L’hospitalité

Le seul mode qui rend (rendrait ?) possible d’habiter ensemble cette terre.

Jean-Pierre Vernant, alors jeune voyageur en Grèce (en 1935), comme quelque temps plus tard Jacques Lacarrière 1, note l’extraordinaire hospitalité des Grecs:

C’est une leçon que je n’ai jamais oubliée, la démonstration, encore bien vivante aujourd’hui chez moi, que quand un étranger arrive dans un village, les gens du village considèrent que cet étranger leur fait honneur, qu’il leur apporte quelque chose; c’était la dispute sur la place pour savoir qui nous prendrait chez lui ! 2

Le même note un peu plus loin [page 92]:

Homère opposait déjà le monde des hommes civilisés à celui des sauvages, c’est-à-dire des individus qui ne respectent pas les règles, en particulier les règles de l’hospitalité; (…)

Je ne sais plus où j’ai noté que le mot grec xenos veut dire hôte et non pas étranger; xenia, c’est l’hospitalité. Et où ai-je lu que xenos viendrait du nom de « Zeus » et donc est lié à la divinité ? Voilà qui renverse la perspective.

La sagesse bouddhiste dit aussi: Autour du feu, il n’y a plus ni hôte, ni invité.


Et sur ce mot, la voix des poètes:

L’hospitalité envahit le monde, le jardin, les livres qui me servent de contre-poids. L’hospitalité approche les êtres et les choses, l’hospitalité ne fait plus peur, l’hospitalité est le silence intérieur, est un tournoiement d’abeilles, est la chaise inoccupée, est le visage des disparus, est la beauté d’une passante. L’hospitalité porte le nom de tous les dieux, elle annonce la venue du dieu oublié, elle dresse la table, elle attend la tombée du jour … l’utopie chante l’hospitalité sur l’air de la mélodie du bonheur.

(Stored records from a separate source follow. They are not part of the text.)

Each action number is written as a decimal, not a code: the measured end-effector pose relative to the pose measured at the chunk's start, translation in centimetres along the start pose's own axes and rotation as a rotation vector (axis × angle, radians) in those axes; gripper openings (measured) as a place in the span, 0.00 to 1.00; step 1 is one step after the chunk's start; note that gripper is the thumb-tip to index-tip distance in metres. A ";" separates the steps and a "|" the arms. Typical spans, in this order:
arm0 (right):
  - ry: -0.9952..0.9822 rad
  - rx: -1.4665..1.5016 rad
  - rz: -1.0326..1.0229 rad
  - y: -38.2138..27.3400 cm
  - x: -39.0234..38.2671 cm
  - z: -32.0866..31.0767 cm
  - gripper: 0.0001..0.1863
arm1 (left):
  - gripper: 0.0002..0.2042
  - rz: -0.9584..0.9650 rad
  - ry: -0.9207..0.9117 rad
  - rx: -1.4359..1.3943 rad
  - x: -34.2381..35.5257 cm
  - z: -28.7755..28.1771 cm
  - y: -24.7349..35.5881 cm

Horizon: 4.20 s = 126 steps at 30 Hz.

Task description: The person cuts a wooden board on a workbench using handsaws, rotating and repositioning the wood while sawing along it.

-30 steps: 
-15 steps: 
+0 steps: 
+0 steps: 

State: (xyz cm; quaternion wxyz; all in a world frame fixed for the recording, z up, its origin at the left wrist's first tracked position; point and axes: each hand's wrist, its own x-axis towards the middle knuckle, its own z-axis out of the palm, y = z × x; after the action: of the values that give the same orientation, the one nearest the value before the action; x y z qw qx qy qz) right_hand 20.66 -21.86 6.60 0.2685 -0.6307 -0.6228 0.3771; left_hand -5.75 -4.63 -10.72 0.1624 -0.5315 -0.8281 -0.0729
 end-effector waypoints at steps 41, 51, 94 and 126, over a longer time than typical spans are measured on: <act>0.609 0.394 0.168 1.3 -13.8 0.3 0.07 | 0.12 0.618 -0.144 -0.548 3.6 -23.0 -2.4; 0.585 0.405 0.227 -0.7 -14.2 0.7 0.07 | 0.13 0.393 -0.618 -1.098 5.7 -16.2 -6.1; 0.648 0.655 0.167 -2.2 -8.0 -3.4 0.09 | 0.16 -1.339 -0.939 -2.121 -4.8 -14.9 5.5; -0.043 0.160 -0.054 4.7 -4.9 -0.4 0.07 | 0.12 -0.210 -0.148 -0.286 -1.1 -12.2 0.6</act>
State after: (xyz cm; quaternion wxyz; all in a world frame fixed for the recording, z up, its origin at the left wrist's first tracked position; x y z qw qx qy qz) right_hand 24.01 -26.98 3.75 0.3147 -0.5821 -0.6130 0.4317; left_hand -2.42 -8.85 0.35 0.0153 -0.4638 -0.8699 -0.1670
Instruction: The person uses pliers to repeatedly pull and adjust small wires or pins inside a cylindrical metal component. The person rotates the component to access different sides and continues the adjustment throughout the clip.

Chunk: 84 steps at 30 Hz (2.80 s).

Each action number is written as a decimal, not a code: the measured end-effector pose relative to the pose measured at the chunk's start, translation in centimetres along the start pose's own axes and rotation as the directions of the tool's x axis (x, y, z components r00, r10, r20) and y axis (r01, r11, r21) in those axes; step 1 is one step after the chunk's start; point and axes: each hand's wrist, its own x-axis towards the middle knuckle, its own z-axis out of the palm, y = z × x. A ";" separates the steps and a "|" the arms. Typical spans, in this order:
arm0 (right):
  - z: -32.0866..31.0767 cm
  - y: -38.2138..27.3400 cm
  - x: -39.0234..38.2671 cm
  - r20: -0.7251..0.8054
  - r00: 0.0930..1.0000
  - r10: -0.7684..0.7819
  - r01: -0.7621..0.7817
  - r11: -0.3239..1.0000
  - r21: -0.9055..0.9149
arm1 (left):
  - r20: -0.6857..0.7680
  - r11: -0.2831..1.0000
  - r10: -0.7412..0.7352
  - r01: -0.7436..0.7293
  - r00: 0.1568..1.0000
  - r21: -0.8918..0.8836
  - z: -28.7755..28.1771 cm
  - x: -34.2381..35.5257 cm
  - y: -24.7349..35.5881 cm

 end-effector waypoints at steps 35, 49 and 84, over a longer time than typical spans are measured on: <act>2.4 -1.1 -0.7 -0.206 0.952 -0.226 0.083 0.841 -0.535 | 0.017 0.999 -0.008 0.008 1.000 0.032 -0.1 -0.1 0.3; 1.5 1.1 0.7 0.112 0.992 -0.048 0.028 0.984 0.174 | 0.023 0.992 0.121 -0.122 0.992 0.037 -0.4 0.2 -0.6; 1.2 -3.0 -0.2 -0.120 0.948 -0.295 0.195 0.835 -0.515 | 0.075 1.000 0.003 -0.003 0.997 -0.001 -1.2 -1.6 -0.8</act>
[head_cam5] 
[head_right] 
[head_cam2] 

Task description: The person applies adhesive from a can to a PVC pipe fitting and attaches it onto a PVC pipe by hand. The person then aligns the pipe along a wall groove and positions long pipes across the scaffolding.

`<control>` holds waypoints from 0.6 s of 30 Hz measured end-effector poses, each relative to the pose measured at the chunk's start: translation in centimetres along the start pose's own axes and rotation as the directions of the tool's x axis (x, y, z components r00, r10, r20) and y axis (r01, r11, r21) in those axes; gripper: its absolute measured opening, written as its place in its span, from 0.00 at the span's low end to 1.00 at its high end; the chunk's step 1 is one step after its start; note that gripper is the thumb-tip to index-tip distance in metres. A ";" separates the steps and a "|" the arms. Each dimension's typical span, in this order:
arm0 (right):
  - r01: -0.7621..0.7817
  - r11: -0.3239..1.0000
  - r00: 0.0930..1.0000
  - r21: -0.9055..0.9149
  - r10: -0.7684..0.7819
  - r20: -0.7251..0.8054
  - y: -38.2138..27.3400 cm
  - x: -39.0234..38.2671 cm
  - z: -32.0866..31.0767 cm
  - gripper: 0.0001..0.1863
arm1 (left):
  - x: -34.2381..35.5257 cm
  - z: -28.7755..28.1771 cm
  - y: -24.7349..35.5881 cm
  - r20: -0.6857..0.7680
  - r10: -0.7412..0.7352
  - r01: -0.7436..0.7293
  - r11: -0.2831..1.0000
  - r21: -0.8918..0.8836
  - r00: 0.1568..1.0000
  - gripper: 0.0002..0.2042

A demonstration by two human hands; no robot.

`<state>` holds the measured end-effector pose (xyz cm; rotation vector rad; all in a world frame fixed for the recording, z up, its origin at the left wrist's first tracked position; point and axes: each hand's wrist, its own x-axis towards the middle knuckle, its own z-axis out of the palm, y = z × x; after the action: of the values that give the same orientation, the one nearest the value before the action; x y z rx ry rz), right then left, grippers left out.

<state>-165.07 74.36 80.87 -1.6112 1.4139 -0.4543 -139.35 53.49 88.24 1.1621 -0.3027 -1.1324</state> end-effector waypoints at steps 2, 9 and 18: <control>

Gaspard HONS, Un papillon posé sur un livre de Georges Perec

Il disait aussi: Il y aura toujours un érudit loquace et passablement convaincant qui, à grands renforts d’arguments, attribuera la progressive dégradation de notre relation à autrui, à l’obstination de quelques-uns à croire encore l’homme capable d’hospitalité. Evite-le.

En deçà de la responsabilité, il y a la solidarité.
Au-delà, il y a l’hospitalité.

Edmond Jabès, Le Livre de l’Hospitalité, Gallimard

La relation de soin

Le soin, le souci, l’attention, sont autant de notions qui résument une norme forte du rapport à l’autre; elles semblent porter en elles-mêmes leur signification morale mais, au-delà de cette évidence, il y a aujourd’hui un courant philosophique qui fait de ces notions, et tout particulièrement de la notion de soin, le socle d’une morale radicalement nouvelle, qui serait au-delà de la morale des règles, de la morale des responsabilités ou de la morale des vertus. L’enjeu est de placer, à côté de l’armature de la philosophie morale, une relation de soin fondatrice du rapport à l’autre et fondatrice du rapport à soi. A l’origine d’une morale, mais également d’une politique.

France Culture, émission du 22/11/2012, Monique Canto-Sperber reçoit Frédéric Worms (professeur à Lille III): Que veut dire une éthique du soin ?

Juliette, encore

En janvier 2010, Juliette Binoche était sur France Culture, dans une série d’entretiens qu’elle accordait à Jérôme Clément1. Je trouve toujours absolument remarquable la connaissance qu’elle a de son art, la compréhension de son métier. C’est une des artistes les plus intéressantes que je connaisse.

Dans le premier entretien – celui du 4 janvier, elle parle de la volonté, cette volonté de bien faire, … Elle dit: Cette volonté doit être cassée. Parce qu’on n’avance pas qu’avec la volonté, on avance aussi avec les laisser-faire, avec les arrêts, avec les brisures. Et là aussi, on a besoin de l’autre pour nous arrêter.

Et un peu plus loin: L’écoute, ce n’est pas une maîtrise. L’écoute de l’autre, c’est se laisser porter ; même s’il y a une négociation interne avec le désir qu’on a de soi et le désir de l’autre, mais cette négociation est magique quand il y a synergie, … qu’on ne sait plus qui crée quoi.

L’intrigue

J’emprunte à Jean-François REY (Altérités, p.30-31) le concept d’intrigue, dans deux sens au moins. Il explique: nous sommes intrigués par l’autre, mais en même temps, nous sommes liés à lui par une intrigue, empêtrés dans cette intrigue. La rencontre peut donc être à l’origine d’un double état : de satisfaction, de plaisir, voire de joie, …, mais aussi de déplaisir, d’inquiétude ou d’angoisse. Les deux mouvements sont en tension et cette tension est féconde.